┌────────

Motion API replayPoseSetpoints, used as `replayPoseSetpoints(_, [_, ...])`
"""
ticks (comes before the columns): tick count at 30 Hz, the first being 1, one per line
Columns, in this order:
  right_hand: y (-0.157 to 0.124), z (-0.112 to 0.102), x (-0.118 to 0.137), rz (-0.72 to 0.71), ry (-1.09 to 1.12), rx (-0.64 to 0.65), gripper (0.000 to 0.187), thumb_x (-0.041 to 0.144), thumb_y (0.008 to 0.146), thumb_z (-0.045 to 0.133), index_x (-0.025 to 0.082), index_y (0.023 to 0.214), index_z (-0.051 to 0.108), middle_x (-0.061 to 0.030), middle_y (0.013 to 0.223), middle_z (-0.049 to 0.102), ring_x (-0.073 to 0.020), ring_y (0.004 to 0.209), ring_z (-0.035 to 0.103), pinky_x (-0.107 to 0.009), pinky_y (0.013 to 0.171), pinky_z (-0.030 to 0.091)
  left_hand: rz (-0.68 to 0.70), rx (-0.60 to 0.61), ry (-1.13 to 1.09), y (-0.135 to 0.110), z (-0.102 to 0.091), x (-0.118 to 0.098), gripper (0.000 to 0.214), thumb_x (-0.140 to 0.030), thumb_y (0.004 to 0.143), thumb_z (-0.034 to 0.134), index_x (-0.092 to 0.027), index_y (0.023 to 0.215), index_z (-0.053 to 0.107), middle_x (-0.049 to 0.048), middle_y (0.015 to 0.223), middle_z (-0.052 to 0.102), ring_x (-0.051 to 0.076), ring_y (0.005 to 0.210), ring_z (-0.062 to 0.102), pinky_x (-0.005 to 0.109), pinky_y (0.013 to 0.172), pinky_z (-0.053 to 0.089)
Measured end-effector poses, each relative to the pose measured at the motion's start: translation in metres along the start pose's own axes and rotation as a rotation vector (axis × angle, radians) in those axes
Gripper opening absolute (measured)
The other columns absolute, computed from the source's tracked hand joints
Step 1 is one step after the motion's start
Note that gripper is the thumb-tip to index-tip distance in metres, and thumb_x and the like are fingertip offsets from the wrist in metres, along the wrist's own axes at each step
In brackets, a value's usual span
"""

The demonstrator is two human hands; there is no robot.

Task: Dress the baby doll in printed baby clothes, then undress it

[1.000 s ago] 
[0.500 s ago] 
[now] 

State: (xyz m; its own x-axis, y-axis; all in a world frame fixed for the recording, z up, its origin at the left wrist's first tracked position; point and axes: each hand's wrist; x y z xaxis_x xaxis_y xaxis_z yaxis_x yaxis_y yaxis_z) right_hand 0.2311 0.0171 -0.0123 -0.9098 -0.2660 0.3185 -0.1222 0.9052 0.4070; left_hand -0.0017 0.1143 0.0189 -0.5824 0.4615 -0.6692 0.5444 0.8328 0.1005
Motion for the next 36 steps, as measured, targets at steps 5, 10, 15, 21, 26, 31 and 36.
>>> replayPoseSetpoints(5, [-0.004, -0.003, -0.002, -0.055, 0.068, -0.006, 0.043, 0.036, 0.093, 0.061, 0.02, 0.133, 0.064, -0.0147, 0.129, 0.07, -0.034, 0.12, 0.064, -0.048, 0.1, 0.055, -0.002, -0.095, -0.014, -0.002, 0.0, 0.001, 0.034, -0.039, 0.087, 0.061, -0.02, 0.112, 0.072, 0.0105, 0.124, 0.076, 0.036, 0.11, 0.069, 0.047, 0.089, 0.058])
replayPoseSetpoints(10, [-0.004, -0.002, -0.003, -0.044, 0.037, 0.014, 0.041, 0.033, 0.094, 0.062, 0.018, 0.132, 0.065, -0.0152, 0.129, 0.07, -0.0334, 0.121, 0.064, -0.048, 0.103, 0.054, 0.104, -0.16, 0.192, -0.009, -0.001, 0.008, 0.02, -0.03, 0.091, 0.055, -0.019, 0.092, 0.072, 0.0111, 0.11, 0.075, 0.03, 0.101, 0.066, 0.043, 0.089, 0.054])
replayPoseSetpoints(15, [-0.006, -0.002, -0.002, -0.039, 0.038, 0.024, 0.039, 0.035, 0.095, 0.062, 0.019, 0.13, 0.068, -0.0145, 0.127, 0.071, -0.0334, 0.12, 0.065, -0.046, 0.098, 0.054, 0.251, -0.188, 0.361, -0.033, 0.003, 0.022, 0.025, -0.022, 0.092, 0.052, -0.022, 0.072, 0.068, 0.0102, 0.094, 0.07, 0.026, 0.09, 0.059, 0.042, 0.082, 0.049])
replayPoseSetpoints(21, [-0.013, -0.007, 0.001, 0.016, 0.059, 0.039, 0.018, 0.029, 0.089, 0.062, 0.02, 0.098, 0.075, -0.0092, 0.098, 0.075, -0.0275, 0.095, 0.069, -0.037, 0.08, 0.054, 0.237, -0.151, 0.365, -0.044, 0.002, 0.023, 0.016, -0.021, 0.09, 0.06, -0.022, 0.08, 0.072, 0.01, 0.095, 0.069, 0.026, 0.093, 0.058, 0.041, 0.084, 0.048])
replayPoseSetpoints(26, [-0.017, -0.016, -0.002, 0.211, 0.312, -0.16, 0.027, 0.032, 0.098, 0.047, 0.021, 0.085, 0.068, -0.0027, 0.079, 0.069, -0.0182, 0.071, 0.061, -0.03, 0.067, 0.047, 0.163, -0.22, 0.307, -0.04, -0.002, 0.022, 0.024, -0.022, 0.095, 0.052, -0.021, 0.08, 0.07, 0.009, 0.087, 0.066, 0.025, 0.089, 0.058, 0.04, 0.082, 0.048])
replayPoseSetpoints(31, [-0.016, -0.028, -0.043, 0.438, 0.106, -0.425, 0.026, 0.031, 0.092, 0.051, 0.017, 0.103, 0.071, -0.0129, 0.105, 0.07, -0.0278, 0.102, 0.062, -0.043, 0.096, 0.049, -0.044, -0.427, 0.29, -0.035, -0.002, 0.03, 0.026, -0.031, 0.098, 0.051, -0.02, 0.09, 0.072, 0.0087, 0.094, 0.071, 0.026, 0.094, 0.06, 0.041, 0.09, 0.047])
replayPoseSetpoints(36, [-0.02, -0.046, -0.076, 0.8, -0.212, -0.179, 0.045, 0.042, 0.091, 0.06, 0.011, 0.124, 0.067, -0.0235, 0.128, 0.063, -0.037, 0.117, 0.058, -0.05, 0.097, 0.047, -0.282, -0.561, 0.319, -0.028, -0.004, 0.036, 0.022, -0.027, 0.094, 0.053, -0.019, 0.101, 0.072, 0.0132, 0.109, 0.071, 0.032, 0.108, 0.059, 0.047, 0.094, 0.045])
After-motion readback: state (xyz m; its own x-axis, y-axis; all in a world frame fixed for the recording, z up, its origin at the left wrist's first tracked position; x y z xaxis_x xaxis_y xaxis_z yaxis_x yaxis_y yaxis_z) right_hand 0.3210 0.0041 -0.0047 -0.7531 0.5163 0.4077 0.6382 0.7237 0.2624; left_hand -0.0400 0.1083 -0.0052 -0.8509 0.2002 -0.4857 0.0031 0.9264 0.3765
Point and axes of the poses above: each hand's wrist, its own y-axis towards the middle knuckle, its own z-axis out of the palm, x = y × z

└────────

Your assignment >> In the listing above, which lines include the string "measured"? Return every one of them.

Your response >>
Measured end-effector poses, each relative to the pose measured at the motion's start: translation in metres along the start pose's own axes and rotation as a rotation vector (axis × angle, radians) in those axes
Gripper opening absolute (measured)
Motion for the next 36 steps, as measured, targets at steps 5, 10, 15, 21, 26, 31 and 36.

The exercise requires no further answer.